Check each line of the entries below for the word "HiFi", and copy the lines that have it.

Records for the task:
----

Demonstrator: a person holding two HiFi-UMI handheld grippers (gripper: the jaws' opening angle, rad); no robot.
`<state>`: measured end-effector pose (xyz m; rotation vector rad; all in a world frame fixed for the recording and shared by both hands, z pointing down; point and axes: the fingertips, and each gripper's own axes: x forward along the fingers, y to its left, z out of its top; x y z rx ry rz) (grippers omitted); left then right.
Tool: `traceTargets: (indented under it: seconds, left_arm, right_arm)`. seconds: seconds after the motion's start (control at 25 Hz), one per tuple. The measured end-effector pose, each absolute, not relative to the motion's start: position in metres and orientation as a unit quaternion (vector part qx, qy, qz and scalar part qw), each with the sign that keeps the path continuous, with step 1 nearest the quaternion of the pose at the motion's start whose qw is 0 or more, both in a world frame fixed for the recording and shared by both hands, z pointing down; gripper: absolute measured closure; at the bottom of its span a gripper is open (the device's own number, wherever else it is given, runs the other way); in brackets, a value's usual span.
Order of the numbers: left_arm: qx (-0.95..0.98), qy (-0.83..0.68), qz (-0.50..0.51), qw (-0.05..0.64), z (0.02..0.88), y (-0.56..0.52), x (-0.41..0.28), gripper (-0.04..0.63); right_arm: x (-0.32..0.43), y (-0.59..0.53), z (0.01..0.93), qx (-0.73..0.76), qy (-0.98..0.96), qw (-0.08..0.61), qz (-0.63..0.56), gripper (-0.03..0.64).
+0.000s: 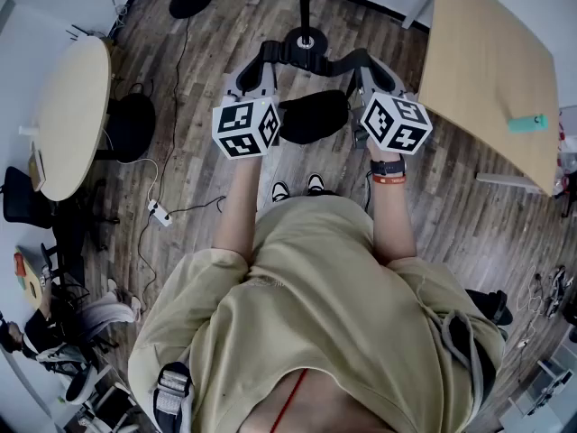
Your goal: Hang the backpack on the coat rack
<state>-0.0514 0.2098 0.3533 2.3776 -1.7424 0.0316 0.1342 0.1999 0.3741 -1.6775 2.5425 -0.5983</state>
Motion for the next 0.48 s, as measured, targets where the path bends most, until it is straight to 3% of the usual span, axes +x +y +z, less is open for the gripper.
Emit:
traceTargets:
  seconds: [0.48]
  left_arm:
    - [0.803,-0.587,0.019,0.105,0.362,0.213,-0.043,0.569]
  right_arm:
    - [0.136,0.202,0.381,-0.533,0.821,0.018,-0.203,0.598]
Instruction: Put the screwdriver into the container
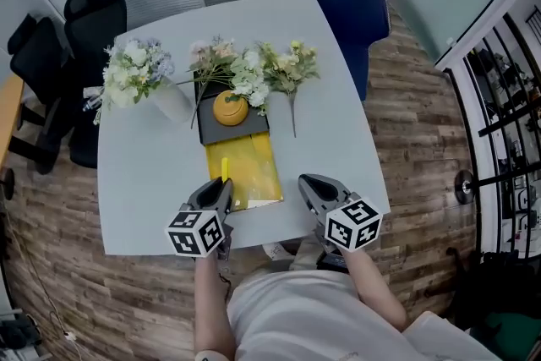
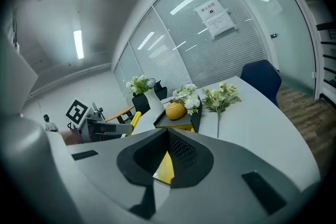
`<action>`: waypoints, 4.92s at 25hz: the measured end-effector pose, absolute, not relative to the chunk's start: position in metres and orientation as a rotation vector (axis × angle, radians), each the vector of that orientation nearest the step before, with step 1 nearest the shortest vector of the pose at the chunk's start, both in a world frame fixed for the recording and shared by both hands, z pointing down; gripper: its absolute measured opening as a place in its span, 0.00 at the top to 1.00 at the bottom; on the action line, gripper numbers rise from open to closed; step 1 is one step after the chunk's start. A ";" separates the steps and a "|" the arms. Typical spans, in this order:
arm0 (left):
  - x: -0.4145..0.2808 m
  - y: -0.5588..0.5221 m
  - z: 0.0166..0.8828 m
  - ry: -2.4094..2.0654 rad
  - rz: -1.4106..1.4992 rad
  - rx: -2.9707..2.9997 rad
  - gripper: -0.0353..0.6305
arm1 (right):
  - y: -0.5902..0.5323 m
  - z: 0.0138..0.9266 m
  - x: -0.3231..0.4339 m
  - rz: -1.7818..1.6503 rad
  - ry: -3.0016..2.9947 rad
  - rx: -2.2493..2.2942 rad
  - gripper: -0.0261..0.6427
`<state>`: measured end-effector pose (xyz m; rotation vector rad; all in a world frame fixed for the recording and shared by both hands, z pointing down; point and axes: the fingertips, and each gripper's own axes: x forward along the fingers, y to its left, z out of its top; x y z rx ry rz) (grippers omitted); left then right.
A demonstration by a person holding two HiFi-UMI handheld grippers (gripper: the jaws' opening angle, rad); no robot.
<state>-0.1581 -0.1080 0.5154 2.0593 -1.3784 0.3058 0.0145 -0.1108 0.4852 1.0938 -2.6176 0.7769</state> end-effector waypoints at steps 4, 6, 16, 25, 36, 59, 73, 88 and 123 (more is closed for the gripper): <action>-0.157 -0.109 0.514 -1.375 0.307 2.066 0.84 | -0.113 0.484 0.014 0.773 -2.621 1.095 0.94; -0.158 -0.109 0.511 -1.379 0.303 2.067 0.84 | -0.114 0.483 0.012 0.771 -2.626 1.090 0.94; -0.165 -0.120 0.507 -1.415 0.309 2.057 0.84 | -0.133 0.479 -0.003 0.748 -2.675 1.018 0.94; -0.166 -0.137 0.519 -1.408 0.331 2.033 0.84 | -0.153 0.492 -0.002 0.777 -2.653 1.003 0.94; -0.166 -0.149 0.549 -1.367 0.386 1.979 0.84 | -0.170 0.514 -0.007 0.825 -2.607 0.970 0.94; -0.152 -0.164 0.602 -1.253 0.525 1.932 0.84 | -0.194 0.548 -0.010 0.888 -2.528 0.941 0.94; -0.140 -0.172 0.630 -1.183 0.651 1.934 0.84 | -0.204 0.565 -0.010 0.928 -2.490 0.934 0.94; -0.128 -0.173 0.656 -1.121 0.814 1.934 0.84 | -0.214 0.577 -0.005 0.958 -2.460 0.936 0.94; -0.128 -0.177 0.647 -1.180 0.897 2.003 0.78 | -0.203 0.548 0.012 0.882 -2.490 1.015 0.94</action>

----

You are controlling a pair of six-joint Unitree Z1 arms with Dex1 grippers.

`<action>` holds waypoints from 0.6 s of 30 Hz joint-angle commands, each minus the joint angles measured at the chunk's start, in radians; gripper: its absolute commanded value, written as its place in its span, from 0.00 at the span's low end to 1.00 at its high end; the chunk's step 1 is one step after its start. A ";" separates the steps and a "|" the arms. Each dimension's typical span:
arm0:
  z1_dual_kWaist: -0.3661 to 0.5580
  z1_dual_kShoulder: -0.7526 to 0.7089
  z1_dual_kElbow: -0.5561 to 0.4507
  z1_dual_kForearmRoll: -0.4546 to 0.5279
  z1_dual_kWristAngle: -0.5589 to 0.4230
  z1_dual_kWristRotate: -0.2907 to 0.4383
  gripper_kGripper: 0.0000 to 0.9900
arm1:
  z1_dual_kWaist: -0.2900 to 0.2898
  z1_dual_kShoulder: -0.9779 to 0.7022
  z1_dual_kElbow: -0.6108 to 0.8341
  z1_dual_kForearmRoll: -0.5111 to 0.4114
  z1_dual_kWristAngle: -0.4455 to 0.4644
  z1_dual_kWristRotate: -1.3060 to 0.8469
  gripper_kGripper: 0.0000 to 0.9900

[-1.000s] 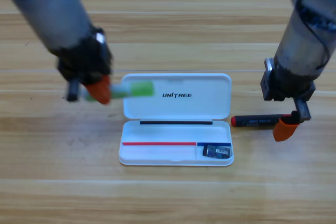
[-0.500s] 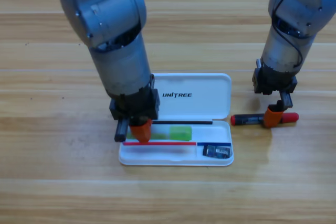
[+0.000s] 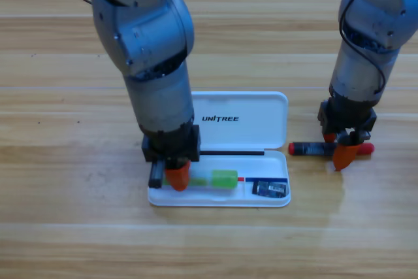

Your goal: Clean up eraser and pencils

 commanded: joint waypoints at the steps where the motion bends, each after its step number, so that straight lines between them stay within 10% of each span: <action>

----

Solution for this problem:
Demonstrator: a person holding two HiFi-UMI handheld grippers (gripper: the jaws' opening angle, rad); no robot.
A demonstration by a person holding two HiFi-UMI handheld grippers (gripper: the jaws' opening angle, rad); no robot.

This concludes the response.